Riff-Raff

Riff-Raff

Ken Loach
Grande-Bretagne / 1991

Avec Robert Carlyle, Emer McCourt, Richard Belgrave.

« Riff-Raff », ou l'équivalent outre-Manche de « racailles », considérés par les bourgeois comme des fainéants. C'est d'eux qu'il est ici question. Stevie l'Écossais sort de prison et trouve un emploi d'ouvrier au noir. Sur son chemin, Susan, jeune marginale, hippie et fauchée. La réalité du chômage, la main d'œuvre exploitée, et le racisme en embuscade, dans l'Angleterre de Thatcher : « C'est l'égalité de la jungle », résume Loach, qui creuse encore ses thèmes de prédilection. Mais cette fois, il choisit l'ironie grinçante, l'humour comme contre-feu au désespoir.
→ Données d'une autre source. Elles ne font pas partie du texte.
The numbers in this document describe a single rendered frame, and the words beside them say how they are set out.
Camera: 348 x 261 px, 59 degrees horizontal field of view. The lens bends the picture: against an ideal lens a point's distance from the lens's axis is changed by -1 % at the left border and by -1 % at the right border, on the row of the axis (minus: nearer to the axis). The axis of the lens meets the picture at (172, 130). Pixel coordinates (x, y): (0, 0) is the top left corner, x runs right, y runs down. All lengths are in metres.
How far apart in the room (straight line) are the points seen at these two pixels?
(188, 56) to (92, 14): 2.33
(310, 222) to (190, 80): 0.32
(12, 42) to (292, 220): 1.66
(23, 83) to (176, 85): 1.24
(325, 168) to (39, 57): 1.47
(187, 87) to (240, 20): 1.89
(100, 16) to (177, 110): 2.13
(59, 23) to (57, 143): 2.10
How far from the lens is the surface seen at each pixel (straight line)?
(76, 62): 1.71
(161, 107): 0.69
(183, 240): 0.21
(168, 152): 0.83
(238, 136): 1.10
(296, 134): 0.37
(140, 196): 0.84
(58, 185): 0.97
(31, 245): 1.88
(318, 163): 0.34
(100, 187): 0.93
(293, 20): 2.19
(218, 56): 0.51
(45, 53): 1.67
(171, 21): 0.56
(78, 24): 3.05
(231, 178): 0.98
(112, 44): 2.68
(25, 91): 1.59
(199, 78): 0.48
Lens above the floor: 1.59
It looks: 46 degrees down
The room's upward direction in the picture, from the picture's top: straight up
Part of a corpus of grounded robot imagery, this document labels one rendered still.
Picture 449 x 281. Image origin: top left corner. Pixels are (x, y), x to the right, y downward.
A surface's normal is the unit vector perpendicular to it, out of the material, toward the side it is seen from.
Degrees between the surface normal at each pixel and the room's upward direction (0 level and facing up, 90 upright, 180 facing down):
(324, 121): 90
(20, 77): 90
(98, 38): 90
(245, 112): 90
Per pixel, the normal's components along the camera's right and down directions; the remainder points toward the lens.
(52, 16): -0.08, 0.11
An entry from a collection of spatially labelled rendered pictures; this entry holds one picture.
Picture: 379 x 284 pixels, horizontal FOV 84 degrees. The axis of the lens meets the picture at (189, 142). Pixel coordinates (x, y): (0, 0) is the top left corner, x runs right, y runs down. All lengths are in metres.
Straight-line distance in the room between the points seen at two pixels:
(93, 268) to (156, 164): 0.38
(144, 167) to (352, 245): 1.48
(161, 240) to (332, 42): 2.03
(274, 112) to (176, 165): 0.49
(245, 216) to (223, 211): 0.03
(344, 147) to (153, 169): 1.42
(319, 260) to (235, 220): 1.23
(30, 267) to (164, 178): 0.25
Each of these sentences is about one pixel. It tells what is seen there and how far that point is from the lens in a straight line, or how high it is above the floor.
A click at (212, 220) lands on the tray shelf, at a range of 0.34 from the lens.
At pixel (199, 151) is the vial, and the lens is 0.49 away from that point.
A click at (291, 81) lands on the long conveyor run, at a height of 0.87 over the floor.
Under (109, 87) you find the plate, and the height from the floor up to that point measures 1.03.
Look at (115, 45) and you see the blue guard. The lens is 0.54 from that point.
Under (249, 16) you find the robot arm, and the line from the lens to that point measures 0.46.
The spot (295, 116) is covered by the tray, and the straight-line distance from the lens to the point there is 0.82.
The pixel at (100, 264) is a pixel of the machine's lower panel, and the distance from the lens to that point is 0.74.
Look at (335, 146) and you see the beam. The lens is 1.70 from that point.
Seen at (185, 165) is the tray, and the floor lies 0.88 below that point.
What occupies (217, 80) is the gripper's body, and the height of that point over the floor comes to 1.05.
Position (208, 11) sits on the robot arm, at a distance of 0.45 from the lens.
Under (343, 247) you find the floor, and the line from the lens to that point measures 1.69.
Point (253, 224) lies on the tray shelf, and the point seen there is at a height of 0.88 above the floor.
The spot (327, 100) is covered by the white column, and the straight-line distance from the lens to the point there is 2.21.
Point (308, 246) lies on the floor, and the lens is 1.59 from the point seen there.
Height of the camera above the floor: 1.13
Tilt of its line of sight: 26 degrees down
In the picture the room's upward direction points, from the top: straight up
C'est vif, c'est punk, c'est féroce, mais comme toujours chez le cinéaste, parfaitement réaliste. Les acteurs viennent des chantiers, de l'usine, du dessin, et même Robert Carlyle, dans son premier grand rôle – bien avant la révélation Trainspotting –, avait une expérience de peintre en bâtiment. Furieusement lucide, et vivant.